*** Data ***
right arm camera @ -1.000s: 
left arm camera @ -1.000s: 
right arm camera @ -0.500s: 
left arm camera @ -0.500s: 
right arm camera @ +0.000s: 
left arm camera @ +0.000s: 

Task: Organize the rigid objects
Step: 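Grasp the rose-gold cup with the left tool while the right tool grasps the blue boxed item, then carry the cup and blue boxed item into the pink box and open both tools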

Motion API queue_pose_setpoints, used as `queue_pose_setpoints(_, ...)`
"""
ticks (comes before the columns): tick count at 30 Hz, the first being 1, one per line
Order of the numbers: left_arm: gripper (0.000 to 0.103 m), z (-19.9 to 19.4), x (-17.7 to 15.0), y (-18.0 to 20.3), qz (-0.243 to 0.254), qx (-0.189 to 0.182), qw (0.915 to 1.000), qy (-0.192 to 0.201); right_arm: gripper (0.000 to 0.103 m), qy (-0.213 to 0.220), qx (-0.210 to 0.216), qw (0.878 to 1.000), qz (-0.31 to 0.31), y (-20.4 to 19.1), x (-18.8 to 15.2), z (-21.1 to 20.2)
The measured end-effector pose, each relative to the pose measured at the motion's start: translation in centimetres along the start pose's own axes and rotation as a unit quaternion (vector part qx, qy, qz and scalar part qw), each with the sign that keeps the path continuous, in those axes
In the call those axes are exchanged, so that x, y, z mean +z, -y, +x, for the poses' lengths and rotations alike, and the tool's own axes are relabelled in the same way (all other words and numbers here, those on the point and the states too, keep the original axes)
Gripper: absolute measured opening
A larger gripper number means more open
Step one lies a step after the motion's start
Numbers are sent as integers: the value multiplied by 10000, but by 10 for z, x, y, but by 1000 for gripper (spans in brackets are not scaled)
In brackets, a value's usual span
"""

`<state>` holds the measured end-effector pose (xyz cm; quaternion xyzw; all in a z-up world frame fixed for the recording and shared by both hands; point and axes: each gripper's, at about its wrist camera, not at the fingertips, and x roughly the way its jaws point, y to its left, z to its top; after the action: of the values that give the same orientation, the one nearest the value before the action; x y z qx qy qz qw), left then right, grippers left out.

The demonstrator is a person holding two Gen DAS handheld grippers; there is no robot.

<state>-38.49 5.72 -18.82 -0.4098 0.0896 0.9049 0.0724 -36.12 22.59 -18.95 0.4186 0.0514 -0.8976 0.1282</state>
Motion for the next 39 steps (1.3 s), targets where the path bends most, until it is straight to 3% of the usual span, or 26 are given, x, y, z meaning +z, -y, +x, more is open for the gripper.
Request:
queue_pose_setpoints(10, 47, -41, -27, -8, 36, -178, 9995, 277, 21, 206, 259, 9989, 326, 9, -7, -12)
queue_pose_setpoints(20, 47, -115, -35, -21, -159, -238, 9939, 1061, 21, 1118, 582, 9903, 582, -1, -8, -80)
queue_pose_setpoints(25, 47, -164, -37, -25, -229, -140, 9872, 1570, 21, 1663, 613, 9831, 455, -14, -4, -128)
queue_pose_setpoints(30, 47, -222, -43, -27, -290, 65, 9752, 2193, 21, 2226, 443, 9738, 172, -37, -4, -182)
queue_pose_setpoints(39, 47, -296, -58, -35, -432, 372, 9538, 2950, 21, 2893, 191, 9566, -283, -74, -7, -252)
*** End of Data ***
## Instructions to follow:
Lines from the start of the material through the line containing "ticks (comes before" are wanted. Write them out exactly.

## Solved problem:
right arm camera @ -1.000s: 
left arm camera @ -1.000s: 
right arm camera @ -0.500s: 
left arm camera @ -0.500s: 
right arm camera @ +0.000s: 
left arm camera @ +0.000s: 

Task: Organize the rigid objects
Step: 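Grasp the rose-gold cup with the left tool while the right tool grasps the blue boxed item, then carry the cup and blue boxed item into the pink box and open both tools
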
Motion API queue_pose_setpoints, used as `queue_pose_setpoints(_, ...)`
"""
ticks (comes before the columns): tick count at 30 Hz, the first being 1, one per line

This concludes the answer to the exercise.